When Rosalynn and I went to Washington in January 2013 to attend President Obama’s inauguration, John Kerry and his wife, Teresa, came to our hotel room and spent two hours that morning talking about his goals as the prospective secretary of state. He informed us that he would make an all-out effort to conclude a peace agreement between Israel and the Palestinians, and that President Obama would be visiting the Holy Land early in his new term. Secretary Kerry has done his best to reach this goal. There was hope for some months that the United States would present a definitive plan, based on international law and long-standing policies of our country, and let this public proposal be considered by the disputants and the international community. With full involvement of President Obama, it would be difficult for either the Palestinian or the Israeli leaders to reject this all-out effort. Without overt assistance from the White House and direct involvement by the president, these hopes
have not been realized. The crucial relationships among Israel, the Palestinians, and the United States have deteriorated, and the Palestinians are now making efforts to refer the dispute to the United Nations.
In my mediation of civil conflicts, I soon learned that antagonistic military leaders would refuse to negotiate even through an intermediary, and I decided to rely on the premise of “political self-delusion” that motivates almost all candidates, who believe they will be chosen. I began to propose an honest election, monitored by The Carter Center, and to encourage both adversaries to convince themselves that they would be the winning candidate. Following this strategy, we began to monitor elections in Latin America and soon were being asked to work in other countries around the world. Our role is to help nations to develop democratic societies by empowering their citizens. We also are a leader in improving election standards. Our normal routine is to send from four to six long-term observers into a country for an extended period in advance of the election, to learn everything possible about the country’s history, geography, government, and politics, and to become acquainted with political parties, candidates, and issues. They assess the registration of voters and the integrity and competence of the central election commission. Several days before the election, we send between forty and eighty short-term observers, and they receive a crash course from the long-term observers and are dispersed to key voting areas in pairs, each with an automobile and driver, an interpreter if needed, and a radio or mobile phone. We visit as many polling sites as possible, and the observer teams make reports to me, Rosalynn, or our other leaders, who remain in the capital city.
The Carter Center has developed a handheld electronic tablet similar to a Kindle that permits each observer to make immediate reports on the situation at each site. We call the device ELMO (
el
ection
mo
nitor).

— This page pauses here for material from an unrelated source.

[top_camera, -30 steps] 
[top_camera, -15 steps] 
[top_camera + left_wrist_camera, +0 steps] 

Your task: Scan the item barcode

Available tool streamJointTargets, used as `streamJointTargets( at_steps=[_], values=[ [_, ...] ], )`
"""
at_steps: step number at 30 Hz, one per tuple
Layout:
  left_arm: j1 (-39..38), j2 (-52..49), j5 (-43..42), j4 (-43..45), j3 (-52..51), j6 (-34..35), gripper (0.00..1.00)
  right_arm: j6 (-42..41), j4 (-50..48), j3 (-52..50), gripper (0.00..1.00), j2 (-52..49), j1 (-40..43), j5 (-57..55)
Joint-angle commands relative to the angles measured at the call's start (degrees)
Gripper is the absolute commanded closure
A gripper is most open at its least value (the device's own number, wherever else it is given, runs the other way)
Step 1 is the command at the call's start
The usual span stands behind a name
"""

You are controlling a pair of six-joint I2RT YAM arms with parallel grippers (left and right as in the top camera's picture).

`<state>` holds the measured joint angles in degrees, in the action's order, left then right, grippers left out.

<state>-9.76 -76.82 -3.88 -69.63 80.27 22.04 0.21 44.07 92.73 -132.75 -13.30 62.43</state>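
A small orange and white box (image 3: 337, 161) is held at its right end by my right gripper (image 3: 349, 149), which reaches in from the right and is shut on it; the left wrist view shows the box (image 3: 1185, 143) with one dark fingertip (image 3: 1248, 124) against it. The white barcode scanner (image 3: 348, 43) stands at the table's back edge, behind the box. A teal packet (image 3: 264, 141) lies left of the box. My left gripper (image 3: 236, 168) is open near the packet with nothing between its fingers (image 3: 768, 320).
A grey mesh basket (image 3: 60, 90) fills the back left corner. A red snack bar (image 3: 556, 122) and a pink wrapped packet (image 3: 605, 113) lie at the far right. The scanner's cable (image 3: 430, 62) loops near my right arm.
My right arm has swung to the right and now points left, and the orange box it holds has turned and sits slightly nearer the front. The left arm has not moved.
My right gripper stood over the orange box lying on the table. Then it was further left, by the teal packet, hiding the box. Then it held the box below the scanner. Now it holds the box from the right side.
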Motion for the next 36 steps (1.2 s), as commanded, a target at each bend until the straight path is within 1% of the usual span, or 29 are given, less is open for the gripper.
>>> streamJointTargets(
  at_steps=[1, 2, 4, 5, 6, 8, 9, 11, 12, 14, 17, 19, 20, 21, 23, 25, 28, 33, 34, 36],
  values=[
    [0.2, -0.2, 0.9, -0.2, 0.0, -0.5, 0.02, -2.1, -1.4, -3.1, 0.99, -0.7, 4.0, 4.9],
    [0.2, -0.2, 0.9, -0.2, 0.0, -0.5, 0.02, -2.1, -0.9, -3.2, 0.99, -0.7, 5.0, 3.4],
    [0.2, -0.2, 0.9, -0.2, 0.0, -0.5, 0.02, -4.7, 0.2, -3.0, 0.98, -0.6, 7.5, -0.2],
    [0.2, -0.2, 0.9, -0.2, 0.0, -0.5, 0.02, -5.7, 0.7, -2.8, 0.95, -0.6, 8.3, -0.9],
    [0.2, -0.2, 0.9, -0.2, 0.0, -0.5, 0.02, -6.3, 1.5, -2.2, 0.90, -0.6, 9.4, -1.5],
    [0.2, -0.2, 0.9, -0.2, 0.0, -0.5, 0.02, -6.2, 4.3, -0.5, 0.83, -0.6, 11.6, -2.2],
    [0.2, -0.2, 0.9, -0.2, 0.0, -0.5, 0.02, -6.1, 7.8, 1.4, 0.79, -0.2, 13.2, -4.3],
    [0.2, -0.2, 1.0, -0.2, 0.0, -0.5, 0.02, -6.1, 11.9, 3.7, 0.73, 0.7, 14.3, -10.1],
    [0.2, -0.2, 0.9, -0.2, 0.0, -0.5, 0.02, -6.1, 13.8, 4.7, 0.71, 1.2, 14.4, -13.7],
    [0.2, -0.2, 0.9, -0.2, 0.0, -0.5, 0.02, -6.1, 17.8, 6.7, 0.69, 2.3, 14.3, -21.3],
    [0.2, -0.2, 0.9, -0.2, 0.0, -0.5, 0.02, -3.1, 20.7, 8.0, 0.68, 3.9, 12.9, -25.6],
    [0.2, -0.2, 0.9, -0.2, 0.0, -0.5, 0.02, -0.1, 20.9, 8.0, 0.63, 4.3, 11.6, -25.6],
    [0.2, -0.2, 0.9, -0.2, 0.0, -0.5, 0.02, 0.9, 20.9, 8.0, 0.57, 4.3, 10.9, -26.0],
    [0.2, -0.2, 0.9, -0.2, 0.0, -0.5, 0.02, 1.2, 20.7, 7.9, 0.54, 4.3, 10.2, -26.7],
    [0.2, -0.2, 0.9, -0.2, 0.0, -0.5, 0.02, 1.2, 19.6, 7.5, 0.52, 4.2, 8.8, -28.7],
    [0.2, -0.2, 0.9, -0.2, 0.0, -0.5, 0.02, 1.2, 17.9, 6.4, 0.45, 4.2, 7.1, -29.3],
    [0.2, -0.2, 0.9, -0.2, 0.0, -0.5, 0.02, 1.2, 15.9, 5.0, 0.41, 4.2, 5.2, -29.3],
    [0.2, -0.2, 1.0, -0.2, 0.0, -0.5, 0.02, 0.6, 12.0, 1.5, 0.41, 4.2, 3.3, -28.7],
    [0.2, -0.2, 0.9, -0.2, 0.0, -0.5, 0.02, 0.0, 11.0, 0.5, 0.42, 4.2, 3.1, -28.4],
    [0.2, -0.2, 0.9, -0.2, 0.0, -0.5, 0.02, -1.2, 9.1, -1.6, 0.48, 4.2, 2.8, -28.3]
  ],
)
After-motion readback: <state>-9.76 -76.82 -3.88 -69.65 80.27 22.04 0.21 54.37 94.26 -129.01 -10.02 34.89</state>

After we consolidate and assess information from all observers, we make an announcement about whether the election process has been fair and free,
accurately representing the will of the people who voted. The Tunisia presidential election in December 2014 was the ninety-ninth we have observed, and we normally complete three or four of these assignments each year.

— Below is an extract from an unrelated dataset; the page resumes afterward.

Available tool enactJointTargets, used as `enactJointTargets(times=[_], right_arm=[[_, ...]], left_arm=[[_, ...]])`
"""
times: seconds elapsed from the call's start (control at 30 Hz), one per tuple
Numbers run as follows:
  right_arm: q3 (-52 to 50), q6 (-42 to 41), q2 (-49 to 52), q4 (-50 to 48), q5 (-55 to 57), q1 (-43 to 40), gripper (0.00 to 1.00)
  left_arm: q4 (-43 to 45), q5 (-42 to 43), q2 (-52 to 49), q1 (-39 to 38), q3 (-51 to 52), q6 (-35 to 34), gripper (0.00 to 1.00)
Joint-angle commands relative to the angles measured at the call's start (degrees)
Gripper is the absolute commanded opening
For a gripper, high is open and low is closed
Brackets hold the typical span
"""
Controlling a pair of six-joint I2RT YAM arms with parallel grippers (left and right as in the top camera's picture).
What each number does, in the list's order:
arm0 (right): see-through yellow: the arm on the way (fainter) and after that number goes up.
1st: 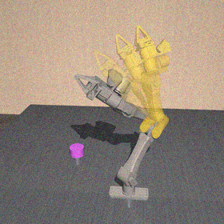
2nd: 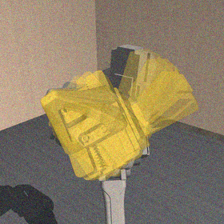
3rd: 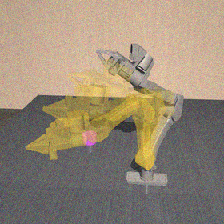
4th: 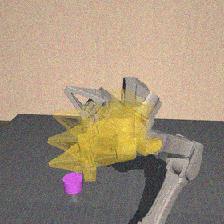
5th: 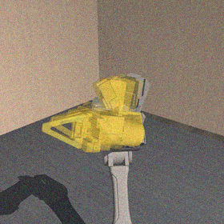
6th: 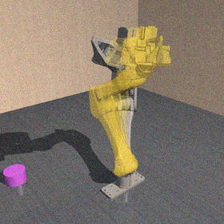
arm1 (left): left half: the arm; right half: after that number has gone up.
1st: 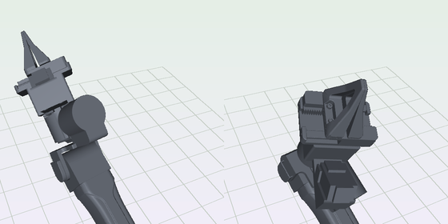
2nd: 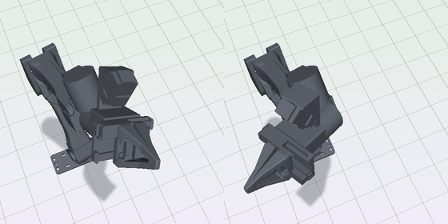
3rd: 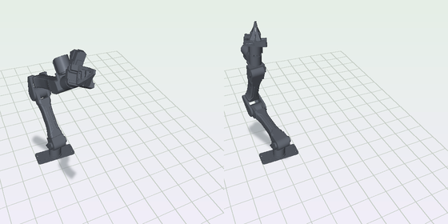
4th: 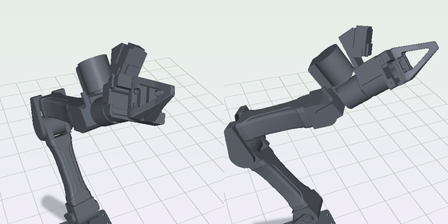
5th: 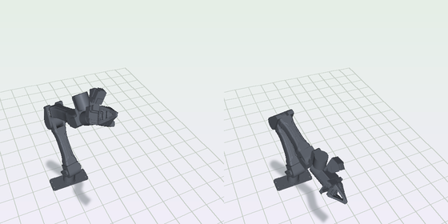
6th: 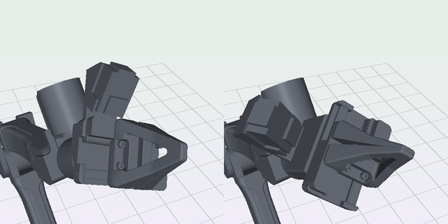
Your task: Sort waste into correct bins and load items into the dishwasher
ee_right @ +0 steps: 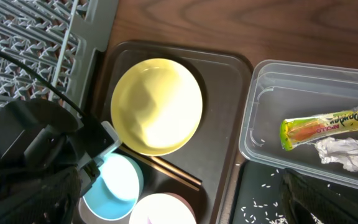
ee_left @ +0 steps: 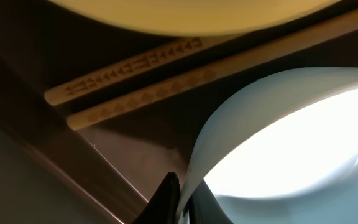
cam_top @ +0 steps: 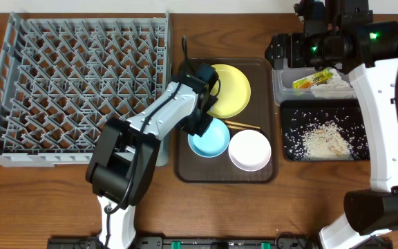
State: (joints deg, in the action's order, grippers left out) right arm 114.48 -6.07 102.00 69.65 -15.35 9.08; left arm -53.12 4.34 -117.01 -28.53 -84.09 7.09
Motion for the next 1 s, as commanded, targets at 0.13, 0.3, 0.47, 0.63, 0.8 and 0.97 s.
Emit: enactJointTargets(times=[0.13, 0.3, 0.47, 0.63, 0.8, 0.97], right_arm=[[0.1, -0.1, 0.3, 0.2, 0.5, 0.3, 0.99], [0.1, -0.1, 0.3, 0.3, 0.5, 0.3, 0.99], [0.1, -0.1, 0.3, 0.3, 0.5, 0.3, 0.99], [0.1, -0.1, 0.3, 0.3, 0.5, 0.3, 0.99], [0.1, -0.1, 0.3, 0.3, 0.5, 0.3, 0.99], [0.1, -0.1, 0.3, 0.3, 0.5, 0.3, 0.99]], left_arm=[[-4.3, -0.2, 4.1, 0.5, -0.8, -1.8, 0.08], [-5.8, -0.4, 13.3, 1.5, -2.9, -1.8, 0.07], [1.6, -7.2, 24.3, 1.9, -3.6, -1.8, 0.08], [5.3, -12.2, 28.5, 1.9, -3.6, -0.5, 0.08], [0.2, -4.0, 26.7, 1.8, -2.5, -0.5, 0.32], [-5.0, 2.4, 24.2, 1.8, -1.5, -6.1, 0.48]])
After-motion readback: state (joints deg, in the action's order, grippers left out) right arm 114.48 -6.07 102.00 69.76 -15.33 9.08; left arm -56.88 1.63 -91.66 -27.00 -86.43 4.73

Rosalynn has been a full partner with me in establishing and governing The Carter Center, joining me as an observer of troubled elections, negotiating peace agreements, and making final decisions concerning our other projects. In addition, she has proceeded with her own agenda. She has maintained a commitment to mental health for more than forty-five years, including a superb program at The Carter Center after our time in the White House. In addition to annual meetings of representatives from all facets of mental health, Rosalynn recruits and educates leading journalists from America and foreign countries so they can report accurately on the subject. One recent project has been to train 144 psychiatric nurses in Liberia, where there was only one psychiatrist to serve people who have mental problems after decades of intense civil warfare. Rosalynn works to immunize young children throughout America and founded the Rosalynn Carter Institute at Georgia Southwestern State University to promote the status of caregivers. As she points out, “Everyone will be involved as a caregiver, either being one in the past, present, or future, or benefiting eventually from their services.”
Our work with Habitat for Humanity has been difficult, unpredictable, exciting, and gratifying. For thirty-one years, Rosalynn and I have led groups of volunteers for a full week of hard work, building and renovating homes for poor families who have never had a decent place to live. The families are required to pay full price for the houses over a period of twenty years, with no interest charges, and payments are invariably less than rental charges in the same general neighborhoods. The families are also expected to put in several hundred hours of labor on their own or neighbors’ homes. This has given us an opportunity to work with these ambitious and hardworking people, and to understand their plight and respect them as equals.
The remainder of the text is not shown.